29/08/2025
FIREFLY launches the first draft of its predictive tool for RES-powered electrochemical processes
The innovations brought by FIREFLY are expanding beyond the electrochemistry sector. Project partners are developing a new generation of digital tool that blend electrochemical innovation with the power of artificial intelligence. The core of this concept is a web-based predictive application designed to provide greater insight into the electrochemical processes and the sites using target catalysts (thus creating spent catalysts) and also to help users optimise catalyst recycling processes.

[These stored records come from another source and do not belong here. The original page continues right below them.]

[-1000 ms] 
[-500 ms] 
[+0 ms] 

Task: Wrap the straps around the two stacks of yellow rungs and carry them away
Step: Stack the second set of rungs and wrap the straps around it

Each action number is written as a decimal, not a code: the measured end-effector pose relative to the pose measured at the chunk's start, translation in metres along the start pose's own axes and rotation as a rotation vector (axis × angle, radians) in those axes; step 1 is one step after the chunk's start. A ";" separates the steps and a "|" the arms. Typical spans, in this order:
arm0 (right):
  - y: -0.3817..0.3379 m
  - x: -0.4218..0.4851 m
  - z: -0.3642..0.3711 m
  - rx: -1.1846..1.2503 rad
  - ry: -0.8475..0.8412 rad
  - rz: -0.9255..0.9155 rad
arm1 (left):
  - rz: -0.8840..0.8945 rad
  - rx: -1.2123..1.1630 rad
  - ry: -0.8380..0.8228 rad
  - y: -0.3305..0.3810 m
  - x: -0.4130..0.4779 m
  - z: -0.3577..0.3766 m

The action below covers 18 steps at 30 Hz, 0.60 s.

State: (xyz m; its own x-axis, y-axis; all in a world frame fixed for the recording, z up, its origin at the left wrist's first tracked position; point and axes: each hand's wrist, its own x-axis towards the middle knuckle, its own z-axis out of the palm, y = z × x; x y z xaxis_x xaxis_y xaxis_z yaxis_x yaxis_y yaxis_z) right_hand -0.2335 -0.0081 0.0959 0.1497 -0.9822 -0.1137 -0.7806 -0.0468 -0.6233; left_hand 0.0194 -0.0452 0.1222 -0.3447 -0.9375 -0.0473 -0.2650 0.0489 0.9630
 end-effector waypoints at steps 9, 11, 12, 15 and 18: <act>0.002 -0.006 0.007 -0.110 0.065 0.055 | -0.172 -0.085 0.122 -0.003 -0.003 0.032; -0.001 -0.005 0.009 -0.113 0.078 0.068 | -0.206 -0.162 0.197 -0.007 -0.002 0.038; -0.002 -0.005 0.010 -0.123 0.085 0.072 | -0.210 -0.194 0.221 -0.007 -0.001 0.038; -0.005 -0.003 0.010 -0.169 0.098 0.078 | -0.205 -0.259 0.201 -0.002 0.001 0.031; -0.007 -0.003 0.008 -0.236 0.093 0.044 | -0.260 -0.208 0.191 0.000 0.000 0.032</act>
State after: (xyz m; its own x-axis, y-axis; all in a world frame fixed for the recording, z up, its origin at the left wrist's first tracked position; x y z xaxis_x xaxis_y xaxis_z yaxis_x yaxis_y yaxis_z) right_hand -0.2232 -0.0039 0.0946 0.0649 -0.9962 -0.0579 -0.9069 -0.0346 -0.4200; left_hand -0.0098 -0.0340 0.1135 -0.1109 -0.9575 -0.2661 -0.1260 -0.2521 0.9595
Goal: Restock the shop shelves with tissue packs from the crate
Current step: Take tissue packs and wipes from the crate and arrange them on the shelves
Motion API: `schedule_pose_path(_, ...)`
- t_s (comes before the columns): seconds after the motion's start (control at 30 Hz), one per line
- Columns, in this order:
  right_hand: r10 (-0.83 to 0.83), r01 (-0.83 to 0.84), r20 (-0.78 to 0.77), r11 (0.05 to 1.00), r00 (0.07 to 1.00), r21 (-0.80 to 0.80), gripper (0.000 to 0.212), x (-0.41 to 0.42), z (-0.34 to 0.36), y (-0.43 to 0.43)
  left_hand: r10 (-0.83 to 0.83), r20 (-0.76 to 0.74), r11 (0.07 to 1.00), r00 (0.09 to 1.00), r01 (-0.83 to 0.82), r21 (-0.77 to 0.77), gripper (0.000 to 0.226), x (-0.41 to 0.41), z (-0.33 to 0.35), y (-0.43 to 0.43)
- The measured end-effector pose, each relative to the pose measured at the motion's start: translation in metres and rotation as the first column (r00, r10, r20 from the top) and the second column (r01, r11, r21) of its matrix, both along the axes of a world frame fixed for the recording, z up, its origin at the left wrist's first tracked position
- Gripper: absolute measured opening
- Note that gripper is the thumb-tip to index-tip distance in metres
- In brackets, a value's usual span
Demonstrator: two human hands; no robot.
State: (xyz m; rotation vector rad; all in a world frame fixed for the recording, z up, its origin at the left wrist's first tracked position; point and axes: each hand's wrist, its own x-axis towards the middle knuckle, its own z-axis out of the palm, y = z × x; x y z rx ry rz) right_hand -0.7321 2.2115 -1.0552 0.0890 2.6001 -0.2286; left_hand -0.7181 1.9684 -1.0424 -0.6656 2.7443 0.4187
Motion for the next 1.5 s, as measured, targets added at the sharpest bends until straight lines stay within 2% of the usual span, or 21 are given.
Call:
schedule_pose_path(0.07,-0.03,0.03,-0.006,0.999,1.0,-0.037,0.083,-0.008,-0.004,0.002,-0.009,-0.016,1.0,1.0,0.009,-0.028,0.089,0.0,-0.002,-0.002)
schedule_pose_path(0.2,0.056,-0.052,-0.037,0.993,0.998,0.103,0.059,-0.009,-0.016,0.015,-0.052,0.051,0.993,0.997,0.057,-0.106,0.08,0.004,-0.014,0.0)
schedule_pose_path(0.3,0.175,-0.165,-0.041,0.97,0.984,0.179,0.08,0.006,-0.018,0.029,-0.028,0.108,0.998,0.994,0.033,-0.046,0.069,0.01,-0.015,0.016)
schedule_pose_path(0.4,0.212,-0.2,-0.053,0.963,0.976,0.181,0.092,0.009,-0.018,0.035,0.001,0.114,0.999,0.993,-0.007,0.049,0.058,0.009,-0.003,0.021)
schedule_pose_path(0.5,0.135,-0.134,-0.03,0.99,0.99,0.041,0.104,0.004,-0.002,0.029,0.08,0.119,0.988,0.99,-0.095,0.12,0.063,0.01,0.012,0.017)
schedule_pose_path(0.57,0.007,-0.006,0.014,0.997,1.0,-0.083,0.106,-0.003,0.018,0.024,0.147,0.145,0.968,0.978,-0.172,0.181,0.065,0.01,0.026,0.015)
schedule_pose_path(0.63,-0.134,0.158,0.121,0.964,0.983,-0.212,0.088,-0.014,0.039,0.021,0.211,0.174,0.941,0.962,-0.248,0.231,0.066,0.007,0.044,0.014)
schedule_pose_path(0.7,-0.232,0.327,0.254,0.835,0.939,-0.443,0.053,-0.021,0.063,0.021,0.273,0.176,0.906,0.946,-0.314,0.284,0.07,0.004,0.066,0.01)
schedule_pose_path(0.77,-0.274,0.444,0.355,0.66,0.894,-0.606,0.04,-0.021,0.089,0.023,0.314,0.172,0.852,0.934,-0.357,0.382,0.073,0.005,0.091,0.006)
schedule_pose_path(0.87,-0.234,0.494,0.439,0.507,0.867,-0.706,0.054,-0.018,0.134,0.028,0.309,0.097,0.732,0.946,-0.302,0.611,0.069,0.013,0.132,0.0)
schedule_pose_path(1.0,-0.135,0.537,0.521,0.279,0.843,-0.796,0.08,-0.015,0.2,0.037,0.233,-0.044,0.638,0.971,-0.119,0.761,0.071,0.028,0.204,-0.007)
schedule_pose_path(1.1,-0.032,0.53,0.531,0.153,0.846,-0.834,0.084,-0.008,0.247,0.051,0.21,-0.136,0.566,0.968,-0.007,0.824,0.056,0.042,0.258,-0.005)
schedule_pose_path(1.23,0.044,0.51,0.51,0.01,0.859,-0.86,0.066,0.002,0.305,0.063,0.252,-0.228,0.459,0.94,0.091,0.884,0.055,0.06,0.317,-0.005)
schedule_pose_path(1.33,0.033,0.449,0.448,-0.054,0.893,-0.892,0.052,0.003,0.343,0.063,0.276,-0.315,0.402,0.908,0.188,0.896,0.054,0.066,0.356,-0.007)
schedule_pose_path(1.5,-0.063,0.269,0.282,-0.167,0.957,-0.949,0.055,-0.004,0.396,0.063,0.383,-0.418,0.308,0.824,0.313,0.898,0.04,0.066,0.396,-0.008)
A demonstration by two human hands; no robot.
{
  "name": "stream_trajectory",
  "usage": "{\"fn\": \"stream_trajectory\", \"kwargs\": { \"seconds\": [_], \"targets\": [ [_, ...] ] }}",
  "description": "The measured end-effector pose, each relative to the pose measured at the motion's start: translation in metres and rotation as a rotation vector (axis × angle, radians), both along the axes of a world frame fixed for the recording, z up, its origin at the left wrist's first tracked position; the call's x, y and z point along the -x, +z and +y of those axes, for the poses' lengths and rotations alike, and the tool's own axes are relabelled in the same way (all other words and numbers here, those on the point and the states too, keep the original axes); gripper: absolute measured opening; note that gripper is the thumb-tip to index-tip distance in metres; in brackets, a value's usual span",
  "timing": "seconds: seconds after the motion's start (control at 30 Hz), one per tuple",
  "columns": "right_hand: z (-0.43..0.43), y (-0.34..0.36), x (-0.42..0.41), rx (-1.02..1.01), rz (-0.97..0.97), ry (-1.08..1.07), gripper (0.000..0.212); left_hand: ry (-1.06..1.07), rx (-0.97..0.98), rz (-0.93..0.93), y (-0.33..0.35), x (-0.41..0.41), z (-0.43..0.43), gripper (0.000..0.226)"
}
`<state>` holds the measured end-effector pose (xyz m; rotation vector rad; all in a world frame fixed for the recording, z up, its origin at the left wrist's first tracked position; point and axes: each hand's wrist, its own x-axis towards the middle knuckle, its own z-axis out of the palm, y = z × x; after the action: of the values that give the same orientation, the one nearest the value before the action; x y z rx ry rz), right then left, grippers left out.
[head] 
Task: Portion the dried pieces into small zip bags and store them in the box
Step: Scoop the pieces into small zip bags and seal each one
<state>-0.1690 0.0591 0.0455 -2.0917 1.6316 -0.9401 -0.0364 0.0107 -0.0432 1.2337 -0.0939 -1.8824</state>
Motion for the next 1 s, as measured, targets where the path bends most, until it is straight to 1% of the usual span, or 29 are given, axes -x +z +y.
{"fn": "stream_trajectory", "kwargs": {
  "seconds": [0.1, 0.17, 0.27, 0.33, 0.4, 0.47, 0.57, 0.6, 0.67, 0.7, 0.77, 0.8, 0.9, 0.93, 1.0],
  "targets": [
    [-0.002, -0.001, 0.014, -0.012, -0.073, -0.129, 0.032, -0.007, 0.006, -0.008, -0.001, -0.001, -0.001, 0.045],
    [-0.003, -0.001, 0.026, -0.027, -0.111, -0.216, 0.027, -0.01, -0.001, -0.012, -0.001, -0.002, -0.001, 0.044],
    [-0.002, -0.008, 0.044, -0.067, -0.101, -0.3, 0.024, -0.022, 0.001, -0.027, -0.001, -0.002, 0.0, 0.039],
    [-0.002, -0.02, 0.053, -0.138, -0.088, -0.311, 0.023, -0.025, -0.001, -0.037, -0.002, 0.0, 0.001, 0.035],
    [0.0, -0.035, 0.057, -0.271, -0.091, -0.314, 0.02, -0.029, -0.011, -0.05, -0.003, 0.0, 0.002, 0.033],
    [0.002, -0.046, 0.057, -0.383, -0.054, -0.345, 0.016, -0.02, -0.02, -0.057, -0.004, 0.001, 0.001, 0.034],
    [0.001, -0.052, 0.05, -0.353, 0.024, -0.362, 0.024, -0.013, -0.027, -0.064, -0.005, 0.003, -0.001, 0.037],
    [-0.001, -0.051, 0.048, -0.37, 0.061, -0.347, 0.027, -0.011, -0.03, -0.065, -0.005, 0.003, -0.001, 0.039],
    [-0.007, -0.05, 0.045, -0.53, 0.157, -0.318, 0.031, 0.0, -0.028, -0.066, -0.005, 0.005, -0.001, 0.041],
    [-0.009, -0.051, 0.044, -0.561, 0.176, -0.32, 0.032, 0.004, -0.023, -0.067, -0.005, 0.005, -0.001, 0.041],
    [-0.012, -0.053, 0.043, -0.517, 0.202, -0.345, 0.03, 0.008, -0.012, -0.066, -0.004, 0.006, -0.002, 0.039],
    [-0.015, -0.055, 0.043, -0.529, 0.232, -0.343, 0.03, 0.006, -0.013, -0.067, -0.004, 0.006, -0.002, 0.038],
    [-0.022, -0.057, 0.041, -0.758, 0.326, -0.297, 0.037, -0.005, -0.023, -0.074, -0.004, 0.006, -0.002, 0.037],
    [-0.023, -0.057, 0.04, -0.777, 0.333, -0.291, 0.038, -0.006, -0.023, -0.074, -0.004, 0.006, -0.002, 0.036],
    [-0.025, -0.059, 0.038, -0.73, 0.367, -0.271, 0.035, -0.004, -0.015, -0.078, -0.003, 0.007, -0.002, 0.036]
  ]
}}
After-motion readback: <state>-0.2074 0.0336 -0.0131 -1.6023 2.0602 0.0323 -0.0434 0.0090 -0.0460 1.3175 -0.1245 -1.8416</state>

Developed by Inlecom Innovation (INLECOM), the tool features machine learning, process optimisation and geospatial intelligence in a modular and user-friendly application. It was designed and built to help researchers, engineers and industry stakeholders make informed, data-driven decisions about recycling processes and promote a true circularity for the catalyst usage.

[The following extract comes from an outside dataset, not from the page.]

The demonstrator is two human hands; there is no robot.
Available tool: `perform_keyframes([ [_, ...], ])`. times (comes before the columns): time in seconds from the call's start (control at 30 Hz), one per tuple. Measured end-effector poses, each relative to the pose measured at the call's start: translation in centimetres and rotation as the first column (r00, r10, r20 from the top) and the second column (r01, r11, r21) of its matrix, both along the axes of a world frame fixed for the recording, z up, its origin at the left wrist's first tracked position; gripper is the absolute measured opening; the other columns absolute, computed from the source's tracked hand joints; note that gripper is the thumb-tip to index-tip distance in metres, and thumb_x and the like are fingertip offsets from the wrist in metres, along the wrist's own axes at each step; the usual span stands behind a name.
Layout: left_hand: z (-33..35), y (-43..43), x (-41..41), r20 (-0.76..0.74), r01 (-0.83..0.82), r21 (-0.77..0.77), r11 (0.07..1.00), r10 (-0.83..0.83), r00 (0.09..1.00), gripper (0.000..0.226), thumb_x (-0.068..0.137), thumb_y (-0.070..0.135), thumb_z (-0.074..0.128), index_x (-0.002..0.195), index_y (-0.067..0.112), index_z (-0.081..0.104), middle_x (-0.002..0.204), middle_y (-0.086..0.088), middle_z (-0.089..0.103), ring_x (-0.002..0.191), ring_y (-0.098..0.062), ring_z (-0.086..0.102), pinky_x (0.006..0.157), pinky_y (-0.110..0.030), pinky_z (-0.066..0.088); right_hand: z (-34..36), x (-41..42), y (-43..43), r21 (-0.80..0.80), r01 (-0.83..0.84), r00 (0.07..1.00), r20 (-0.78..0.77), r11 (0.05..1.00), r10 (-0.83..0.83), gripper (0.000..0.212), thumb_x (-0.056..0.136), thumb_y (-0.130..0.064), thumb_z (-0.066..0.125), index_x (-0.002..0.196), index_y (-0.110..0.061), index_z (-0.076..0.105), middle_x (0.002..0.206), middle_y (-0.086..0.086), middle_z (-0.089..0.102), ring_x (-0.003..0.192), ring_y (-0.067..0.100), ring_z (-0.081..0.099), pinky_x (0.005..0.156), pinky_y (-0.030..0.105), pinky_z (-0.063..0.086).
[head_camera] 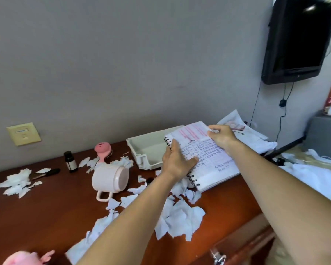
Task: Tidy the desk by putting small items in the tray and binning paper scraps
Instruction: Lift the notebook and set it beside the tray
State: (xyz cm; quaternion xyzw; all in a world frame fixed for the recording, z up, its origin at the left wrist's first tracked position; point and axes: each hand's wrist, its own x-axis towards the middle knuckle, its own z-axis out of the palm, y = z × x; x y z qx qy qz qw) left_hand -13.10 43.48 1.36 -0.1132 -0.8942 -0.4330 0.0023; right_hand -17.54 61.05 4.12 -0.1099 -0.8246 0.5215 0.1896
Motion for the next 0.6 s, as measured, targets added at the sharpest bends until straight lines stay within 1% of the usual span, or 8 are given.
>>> perform_keyframes([
  [0.07, -1.1, 1.7, 0.7, -0.039, 0.052, -0.221, 0.974, -0.062, 0.997, 0.089, 0.088, 0.052, 0.053, 0.151, 0.020, -0.002, 0.160, -0.009, 0.000, 0.148, -0.027, -0.002, 0.120, -0.043, 0.008, -1.3, 0.4, 1.8, 0.018, 0.026, 0.999, 0.024, 0.999, -0.027, 0.024, 0.090, -0.008, 0.055, 0.111, -0.007, 0.068, 0.105, 0.010, 0.067, 0.096, 0.030, 0.060, 0.091, 0.037, 0.048],
  [0.1, -1.6, 2.5, 1.1, -0.050, 0.084, -0.303, 0.949, -0.104, 0.993, 0.085, 0.090, 0.054, 0.047, 0.151, 0.023, -0.002, 0.160, -0.008, -0.005, 0.148, -0.025, -0.007, 0.120, -0.044, 0.005, -2.1, 0.5, 2.7, 0.033, 0.040, 0.999, 0.034, 0.999, -0.041, 0.024, 0.090, -0.008, 0.055, 0.109, -0.006, 0.068, 0.109, 0.015, 0.068, 0.103, 0.034, 0.061, 0.096, 0.040, 0.047],
  [0.13, -2.1, 3.2, 1.3, -0.050, 0.118, -0.373, 0.920, -0.146, 0.988, 0.080, 0.092, 0.056, 0.042, 0.151, 0.025, -0.002, 0.160, -0.007, -0.008, 0.148, -0.024, -0.010, 0.119, -0.046, 0.002, -2.8, 0.6, 3.5, 0.050, 0.047, 0.998, 0.043, 0.998, -0.049, 0.023, 0.090, -0.008, 0.055, 0.109, -0.005, 0.069, 0.112, 0.017, 0.068, 0.107, 0.035, 0.060, 0.099, 0.042, 0.046],
  [0.17, -2.7, 3.9, 1.5, -0.047, 0.149, -0.430, 0.890, -0.187, 0.981, 0.077, 0.093, 0.057, 0.038, 0.152, 0.026, -0.001, 0.160, -0.005, -0.010, 0.148, -0.023, -0.012, 0.119, -0.047, 0.000, -3.5, 0.8, 4.2, 0.061, 0.055, 0.997, 0.059, 0.997, -0.058, 0.024, 0.091, -0.008, 0.054, 0.109, -0.006, 0.069, 0.114, 0.016, 0.068, 0.109, 0.035, 0.059, 0.100, 0.042, 0.046],
  [0.3, -4.6, 6.4, 2.1, -0.038, 0.239, -0.631, 0.738, -0.337, 0.941, 0.070, 0.094, 0.061, 0.021, 0.151, 0.030, -0.008, 0.159, -0.001, -0.017, 0.146, -0.019, -0.020, 0.117, -0.045, -0.010, -5.9, 1.2, 7.1, 0.089, 0.094, 0.990, 0.098, 0.992, -0.102, 0.028, 0.092, -0.010, 0.052, 0.115, -0.010, 0.067, 0.119, 0.011, 0.065, 0.114, 0.031, 0.058, 0.098, 0.034, 0.044],
  [0.43, -6.1, 8.3, 2.6, -0.068, 0.249, -0.737, 0.629, -0.435, 0.898, 0.070, 0.093, 0.063, 0.014, 0.150, 0.031, -0.010, 0.158, 0.000, -0.019, 0.145, -0.017, -0.021, 0.116, -0.044, -0.013, -7.2, 1.5, 9.4, 0.081, 0.129, 0.981, 0.134, 0.988, -0.139, 0.029, 0.093, -0.012, 0.052, 0.118, -0.012, 0.066, 0.122, 0.015, 0.064, 0.111, 0.031, 0.059, 0.094, 0.031, 0.044],
  [0.5, -6.4, 8.9, 2.7, -0.083, 0.248, -0.762, 0.598, -0.470, 0.878, 0.070, 0.093, 0.064, 0.013, 0.150, 0.030, -0.010, 0.158, 0.000, -0.018, 0.145, -0.016, -0.021, 0.115, -0.043, -0.014, -7.9, 1.7, 10.6, 0.071, 0.157, 0.975, 0.145, 0.985, -0.166, 0.029, 0.093, -0.013, 0.053, 0.119, -0.012, 0.065, 0.124, 0.015, 0.063, 0.108, 0.028, 0.058, 0.093, 0.029, 0.043],
  [0.6, -6.7, 9.6, 2.4, -0.083, 0.246, -0.776, 0.580, -0.481, 0.873, 0.070, 0.092, 0.065, 0.013, 0.150, 0.030, -0.008, 0.159, 0.000, -0.017, 0.146, -0.016, -0.020, 0.115, -0.042, -0.015, -8.8, 1.9, 12.2, 0.074, 0.198, 0.965, 0.159, 0.977, -0.207, 0.030, 0.093, -0.014, 0.052, 0.121, -0.011, 0.064, 0.129, 0.013, 0.060, 0.116, 0.029, 0.055, 0.096, 0.027, 0.041],
])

The predictive tool is built around three complementary functionalities that allow users to simulate and optimise complex recycling scenarios within a few clicks:
- Prediction of individual technologies powered by machine learning models trained on data from the electrochemical processes. Users can input parameters for specific electrochemical processes to receive predictions on outputs and energy consumption.
- Flowsheet optimisation: based on user-defined objectives (such as energy minimisation or recovery efficiency maximisation), the tool can identify the optimal process flows for recycling specific catalysts.
- Interactive map: a dynamic GIS interface allows users to explore the geolocation of spent catalyst stocks across Europe. Users are provided with the possibility to tailor their search, filtering by country, catalyst type, or even select custom areas to assess regional recovery potential.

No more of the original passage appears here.